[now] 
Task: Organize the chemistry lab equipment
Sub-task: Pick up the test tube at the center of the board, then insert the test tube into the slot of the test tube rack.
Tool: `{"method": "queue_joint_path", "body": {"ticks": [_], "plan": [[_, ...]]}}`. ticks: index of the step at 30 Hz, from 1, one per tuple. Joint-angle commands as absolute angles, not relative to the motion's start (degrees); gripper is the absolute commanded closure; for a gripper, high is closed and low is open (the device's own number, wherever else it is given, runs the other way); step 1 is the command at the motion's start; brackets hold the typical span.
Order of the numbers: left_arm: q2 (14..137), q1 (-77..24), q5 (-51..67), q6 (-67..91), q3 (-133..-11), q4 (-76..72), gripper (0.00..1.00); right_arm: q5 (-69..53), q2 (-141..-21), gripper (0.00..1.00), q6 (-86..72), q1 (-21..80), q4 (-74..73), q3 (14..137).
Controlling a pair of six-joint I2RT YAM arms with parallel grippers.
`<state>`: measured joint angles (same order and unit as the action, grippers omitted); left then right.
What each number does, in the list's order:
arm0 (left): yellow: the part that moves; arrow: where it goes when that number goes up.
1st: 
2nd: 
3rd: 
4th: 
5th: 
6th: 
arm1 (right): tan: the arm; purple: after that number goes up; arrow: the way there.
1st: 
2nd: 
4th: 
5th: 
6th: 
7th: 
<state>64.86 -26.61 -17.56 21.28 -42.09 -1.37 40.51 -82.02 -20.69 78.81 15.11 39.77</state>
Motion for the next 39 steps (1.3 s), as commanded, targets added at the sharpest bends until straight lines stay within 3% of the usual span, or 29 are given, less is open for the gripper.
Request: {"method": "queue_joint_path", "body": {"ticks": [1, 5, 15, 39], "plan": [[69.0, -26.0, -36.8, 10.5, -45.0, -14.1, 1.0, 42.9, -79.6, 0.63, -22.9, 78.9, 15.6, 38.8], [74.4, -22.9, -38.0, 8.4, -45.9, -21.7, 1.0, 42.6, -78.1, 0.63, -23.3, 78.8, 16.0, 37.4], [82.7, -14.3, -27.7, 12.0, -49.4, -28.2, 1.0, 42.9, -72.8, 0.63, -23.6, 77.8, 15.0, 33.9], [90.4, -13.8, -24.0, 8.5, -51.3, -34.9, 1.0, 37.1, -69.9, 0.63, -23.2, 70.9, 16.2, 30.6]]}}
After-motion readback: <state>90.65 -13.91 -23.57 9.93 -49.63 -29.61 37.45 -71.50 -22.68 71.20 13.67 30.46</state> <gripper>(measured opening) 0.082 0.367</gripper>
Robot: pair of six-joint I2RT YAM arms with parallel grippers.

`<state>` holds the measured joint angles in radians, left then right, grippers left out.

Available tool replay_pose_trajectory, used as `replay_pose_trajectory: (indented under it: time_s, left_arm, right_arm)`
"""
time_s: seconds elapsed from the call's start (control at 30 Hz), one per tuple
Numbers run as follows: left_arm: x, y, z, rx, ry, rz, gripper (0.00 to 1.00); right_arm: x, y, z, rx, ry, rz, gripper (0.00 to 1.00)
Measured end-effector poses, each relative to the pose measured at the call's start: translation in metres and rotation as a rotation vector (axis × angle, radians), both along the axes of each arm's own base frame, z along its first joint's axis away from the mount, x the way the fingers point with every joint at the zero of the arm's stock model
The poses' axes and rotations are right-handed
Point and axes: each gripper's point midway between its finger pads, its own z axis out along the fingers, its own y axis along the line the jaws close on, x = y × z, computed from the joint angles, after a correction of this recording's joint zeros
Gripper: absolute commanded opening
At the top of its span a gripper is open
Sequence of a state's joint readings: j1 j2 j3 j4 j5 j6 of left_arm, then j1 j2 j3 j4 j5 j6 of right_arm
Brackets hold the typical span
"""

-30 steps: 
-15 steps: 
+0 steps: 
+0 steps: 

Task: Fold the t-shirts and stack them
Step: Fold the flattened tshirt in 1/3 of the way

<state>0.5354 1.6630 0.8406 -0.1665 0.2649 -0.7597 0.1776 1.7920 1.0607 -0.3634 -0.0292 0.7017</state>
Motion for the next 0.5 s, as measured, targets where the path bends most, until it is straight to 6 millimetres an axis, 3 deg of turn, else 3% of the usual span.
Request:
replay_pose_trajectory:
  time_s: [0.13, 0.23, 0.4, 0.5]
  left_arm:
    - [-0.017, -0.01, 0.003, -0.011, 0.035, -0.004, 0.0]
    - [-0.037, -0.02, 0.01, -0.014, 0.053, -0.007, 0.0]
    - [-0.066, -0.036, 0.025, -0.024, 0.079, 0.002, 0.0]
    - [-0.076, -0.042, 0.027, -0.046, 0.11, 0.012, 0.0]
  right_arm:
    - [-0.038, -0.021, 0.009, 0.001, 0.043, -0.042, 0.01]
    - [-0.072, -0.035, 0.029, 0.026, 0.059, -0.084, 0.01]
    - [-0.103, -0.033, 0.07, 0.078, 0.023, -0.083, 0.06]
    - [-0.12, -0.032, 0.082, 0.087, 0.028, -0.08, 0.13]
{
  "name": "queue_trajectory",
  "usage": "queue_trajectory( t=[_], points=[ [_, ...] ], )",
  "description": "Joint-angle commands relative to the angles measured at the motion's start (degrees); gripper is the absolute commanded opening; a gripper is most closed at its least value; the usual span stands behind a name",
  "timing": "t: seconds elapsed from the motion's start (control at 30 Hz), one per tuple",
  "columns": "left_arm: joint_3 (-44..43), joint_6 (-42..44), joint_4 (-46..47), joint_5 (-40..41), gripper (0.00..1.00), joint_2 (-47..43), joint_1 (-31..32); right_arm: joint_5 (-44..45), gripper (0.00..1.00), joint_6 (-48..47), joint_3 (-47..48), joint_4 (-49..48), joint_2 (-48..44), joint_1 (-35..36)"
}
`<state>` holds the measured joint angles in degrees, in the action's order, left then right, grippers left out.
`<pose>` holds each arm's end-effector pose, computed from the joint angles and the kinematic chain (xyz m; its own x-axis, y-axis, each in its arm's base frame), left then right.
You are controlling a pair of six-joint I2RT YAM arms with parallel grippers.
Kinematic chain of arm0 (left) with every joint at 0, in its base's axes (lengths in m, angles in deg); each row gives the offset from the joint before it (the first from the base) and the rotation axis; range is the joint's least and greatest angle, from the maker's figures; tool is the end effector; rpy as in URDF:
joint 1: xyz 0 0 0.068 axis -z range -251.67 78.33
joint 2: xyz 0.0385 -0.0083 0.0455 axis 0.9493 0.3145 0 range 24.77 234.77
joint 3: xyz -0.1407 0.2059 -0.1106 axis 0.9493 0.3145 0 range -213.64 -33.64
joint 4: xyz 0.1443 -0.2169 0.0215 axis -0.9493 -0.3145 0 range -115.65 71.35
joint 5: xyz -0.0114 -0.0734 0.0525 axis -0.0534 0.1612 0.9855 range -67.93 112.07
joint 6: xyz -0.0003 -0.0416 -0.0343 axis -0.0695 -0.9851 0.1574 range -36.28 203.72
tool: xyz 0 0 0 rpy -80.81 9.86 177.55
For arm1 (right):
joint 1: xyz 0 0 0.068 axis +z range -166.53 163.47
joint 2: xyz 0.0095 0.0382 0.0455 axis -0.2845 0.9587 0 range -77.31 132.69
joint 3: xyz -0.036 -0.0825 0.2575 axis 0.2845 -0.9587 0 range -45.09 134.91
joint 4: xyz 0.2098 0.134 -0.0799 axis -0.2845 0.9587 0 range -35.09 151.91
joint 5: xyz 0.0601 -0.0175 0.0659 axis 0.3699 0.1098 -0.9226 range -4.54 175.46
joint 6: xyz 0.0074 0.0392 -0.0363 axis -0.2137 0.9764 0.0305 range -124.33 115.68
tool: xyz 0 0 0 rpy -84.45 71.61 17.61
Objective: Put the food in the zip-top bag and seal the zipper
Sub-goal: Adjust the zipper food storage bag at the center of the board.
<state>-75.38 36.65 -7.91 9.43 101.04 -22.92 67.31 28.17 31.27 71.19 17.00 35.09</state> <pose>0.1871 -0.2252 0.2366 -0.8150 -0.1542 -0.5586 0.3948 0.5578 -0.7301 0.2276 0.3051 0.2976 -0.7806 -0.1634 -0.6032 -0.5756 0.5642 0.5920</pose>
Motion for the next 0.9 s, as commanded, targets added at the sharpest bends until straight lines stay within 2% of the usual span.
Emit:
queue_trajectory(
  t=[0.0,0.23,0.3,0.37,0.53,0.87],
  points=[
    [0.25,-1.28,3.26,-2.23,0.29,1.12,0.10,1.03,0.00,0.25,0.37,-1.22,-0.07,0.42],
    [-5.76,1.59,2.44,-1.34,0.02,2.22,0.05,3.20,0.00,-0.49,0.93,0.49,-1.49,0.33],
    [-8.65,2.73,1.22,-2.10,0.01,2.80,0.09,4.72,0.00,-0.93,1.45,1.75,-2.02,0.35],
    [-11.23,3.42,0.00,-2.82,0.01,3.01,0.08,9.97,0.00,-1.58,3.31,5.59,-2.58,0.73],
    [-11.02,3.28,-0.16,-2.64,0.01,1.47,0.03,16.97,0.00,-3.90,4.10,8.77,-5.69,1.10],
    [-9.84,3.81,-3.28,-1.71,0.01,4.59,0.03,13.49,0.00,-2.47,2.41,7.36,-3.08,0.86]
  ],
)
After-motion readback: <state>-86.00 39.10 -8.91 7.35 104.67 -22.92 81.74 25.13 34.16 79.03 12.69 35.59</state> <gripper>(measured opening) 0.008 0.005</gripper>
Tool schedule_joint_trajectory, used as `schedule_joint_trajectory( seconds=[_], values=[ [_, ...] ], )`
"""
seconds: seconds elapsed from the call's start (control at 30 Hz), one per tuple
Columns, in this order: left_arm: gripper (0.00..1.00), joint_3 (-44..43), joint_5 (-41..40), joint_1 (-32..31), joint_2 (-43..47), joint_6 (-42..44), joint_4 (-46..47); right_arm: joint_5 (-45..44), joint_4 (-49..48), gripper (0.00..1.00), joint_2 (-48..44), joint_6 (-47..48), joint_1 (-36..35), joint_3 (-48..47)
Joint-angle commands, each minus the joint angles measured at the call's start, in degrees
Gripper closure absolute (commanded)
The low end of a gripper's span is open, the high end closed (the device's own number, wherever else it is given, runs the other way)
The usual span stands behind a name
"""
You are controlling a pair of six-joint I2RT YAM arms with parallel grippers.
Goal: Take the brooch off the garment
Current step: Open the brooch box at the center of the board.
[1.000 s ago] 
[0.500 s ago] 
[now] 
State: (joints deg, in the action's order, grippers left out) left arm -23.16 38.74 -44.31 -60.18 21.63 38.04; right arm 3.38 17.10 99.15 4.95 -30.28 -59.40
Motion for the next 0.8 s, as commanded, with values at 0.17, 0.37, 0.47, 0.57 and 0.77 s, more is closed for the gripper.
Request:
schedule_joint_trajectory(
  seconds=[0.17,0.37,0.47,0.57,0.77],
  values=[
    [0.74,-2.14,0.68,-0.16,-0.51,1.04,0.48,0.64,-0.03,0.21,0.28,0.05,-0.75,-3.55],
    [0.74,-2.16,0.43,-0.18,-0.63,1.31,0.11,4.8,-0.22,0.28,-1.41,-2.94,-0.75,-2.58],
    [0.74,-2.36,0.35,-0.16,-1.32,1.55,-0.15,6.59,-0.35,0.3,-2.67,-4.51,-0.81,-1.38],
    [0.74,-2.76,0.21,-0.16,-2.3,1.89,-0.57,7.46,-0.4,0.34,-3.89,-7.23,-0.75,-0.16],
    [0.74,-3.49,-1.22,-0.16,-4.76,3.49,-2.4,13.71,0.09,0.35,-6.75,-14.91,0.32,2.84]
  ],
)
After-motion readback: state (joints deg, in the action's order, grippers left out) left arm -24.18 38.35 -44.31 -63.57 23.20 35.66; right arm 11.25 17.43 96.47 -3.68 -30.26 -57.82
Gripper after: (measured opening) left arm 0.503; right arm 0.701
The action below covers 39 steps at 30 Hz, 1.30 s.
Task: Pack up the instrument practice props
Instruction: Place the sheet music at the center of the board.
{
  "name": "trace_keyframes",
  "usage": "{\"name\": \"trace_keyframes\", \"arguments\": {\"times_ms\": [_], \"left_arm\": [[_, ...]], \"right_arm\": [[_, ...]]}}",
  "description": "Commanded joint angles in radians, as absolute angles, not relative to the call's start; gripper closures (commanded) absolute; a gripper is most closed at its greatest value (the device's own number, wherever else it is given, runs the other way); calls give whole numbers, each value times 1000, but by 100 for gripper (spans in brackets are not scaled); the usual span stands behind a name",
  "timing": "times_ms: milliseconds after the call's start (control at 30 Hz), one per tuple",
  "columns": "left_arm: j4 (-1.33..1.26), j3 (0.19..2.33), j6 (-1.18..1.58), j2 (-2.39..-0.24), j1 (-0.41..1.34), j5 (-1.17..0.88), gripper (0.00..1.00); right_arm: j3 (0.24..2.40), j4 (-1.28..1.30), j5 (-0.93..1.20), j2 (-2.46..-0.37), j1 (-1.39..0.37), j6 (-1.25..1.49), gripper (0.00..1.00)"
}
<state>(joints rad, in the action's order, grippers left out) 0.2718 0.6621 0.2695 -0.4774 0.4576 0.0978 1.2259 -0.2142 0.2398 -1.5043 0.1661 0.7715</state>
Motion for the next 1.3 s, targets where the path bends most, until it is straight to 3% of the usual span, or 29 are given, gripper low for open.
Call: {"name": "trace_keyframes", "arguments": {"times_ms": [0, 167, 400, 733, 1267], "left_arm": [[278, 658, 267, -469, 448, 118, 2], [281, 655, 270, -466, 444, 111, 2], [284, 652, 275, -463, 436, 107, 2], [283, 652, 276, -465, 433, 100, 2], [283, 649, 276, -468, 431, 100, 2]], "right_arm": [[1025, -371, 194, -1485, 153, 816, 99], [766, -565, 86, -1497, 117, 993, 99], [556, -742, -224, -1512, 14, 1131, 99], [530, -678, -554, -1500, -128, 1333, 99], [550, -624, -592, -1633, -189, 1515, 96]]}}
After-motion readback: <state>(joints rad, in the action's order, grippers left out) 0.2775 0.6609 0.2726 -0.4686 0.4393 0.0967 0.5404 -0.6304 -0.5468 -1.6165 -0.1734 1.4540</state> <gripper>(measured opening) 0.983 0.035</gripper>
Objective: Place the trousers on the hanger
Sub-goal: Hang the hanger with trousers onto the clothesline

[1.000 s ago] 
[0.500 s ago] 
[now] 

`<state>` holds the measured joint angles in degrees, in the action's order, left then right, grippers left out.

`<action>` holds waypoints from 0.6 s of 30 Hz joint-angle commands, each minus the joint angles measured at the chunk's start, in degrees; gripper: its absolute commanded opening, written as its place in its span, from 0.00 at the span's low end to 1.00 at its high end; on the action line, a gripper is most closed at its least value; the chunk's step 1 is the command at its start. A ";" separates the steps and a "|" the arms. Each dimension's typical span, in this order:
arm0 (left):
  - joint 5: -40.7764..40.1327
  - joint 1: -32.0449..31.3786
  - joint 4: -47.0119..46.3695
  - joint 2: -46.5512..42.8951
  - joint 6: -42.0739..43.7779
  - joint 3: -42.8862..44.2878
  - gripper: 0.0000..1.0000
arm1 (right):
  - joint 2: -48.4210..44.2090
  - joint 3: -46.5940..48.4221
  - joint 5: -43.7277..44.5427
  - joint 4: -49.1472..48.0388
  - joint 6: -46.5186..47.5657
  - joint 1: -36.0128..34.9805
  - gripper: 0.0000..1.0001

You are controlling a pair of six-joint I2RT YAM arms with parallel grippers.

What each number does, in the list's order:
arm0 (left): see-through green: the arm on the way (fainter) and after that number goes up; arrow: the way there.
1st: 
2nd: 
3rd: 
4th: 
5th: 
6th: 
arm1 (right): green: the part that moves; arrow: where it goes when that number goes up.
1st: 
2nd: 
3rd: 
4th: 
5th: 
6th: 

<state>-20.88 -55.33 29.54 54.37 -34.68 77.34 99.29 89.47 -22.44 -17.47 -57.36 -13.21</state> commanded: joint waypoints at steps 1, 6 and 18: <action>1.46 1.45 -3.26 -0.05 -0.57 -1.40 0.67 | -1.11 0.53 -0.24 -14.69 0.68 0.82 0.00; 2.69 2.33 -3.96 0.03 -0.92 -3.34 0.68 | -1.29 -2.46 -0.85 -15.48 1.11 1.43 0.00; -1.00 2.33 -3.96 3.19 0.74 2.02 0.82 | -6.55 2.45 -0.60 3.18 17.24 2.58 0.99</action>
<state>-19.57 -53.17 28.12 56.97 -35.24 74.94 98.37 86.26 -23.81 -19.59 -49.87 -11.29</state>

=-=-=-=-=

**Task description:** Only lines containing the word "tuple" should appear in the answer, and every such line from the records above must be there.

**Finished task:**
Tool: `{"method": "queue_joint_path", "body": {"ticks": [_], "plan": [[_, ...]]}}`. ticks: index of the step at 30 Hz, from 1, one per tuple. Joint-angle commands as absolute angles, not relative to the motion's start (degrees); gripper is the absolute commanded closure; for a gripper, high is closed and low is open (the device's own number, wherever else it is given, runs the other way); step 1 is the command at the motion's start; brackets hold the typical span.
time_s: seconds elapsed from the call's start (control at 30 Hz), one per tuple
  "timing": "t: seconds elapsed from the motion's start (control at 30 Hz), one per tuple",
seconds: seconds elapsed from the call's start (control at 30 Hz), one per tuple
  "timing": "times_ms: milliseconds after the call's start (control at 30 Hz), one per tuple",

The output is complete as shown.